Desde el 1 de septiembre del pasado año, el pago a  jubilados recibió un tratamiento especial con la intención de facilitar el cobro de sus pensiones a los mayores de la casa.

El incremento hasta 1528 pesos a todos los que recibían pensiones  inferiores a los 4000 pesos y el pago íntegro de las mismas, entre otras medidas, coadyuvaron a mejorar la economía de muchos y eliminar dificultades en la extracción del dinero.

Sin embargo, a pocos meses de tales mejorías, el recrudecimiento del bloqueo con su consecuente estampida de precios, empobrece el efecto benefactor de las medidas.

De igual modo, la coyuntura energética y su afectación a las conexiones y demás instrumentos de la bancarización, agrava el escenario para la extracción de los fondos correspondientes.

La creación de grupos por edades para la programación de los días de cobro, la participación administrativa en la organización de las colas y la utilización del pago electrónico para agilizar  los procesos, son de las medidas, que en las nuevas circunstancias intentan palear las dificultades. Empero no siempre alcanzan para erradicarlas.
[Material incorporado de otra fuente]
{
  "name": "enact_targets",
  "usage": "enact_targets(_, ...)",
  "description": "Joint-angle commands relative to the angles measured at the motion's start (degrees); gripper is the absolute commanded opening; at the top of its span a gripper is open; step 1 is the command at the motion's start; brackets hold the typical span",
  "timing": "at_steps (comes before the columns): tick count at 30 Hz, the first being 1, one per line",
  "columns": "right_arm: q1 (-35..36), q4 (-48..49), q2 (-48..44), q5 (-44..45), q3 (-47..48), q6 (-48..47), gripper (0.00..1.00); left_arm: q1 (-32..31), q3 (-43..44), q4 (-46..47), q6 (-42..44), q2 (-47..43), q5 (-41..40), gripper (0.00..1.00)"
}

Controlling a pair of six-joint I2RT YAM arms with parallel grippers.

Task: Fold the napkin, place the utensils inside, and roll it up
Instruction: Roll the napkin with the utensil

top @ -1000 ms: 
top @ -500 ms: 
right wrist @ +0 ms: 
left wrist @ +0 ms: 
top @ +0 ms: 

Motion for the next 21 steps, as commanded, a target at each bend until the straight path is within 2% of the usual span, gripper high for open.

Esta situación, que puede ser traumática en algunas unidades,  generan airados comentarios en las redes sociales, los que muchas veces traspasan las normas del respeto y la denuncia correcta de las  irregularidades, ajustados a la situación concreta de cada caso.

A pesar de dichos comentarios y las dificultades reales que suelen presentarse, es justo reconocer la existencia de buenos ejemplos factibles de ser imitados.

Estoy pensando ahora mismo en el banquito de Contreras, como le llaman a la sucursal 3412 del Banco Popular de Ahorro de  la ciudad yumurina. La mejor evidencia de lo anterior la aporta el incremento sostenido de los públicos. Corrida la voz sobre sus buenas prácticas, cada mes acuden a la unidad más jubilados para recibir sus prestaciones.

Allí, un gerente dispuesto a atender personalmente a los usuarios, llama al orden a los congregados y ofrece la información disponible respecto a las dificultades presentes y las posibles vías para aminorarlas. Entonces recoge los carnés de identidad de los clientes para su revisión y reporte de los montos a cobrar.  Poco después  devuelve a cada usuario el carné con la notificación personal y escrita del monto correspondiente.

En una jornada compleja como la de este jueves 19 de febrero, sin electricidad y sin conexión, mediante gestión personal se hizo valer de un generador de energía (ecoflow) y encaró la situación. A pesar de la severa afectación, antes de las 9 de la mañana salían de la sucursal los primeros usuarios, dinero en mano y con una sonrisa agradecida.

Algunos saben pelear a distancia con las dificultades, las enfrentan y hallan la vía alternativa para asegurar su mejor servicio. Que suerte contar con ellos. ¡Si pudiéramos multiplicarlos!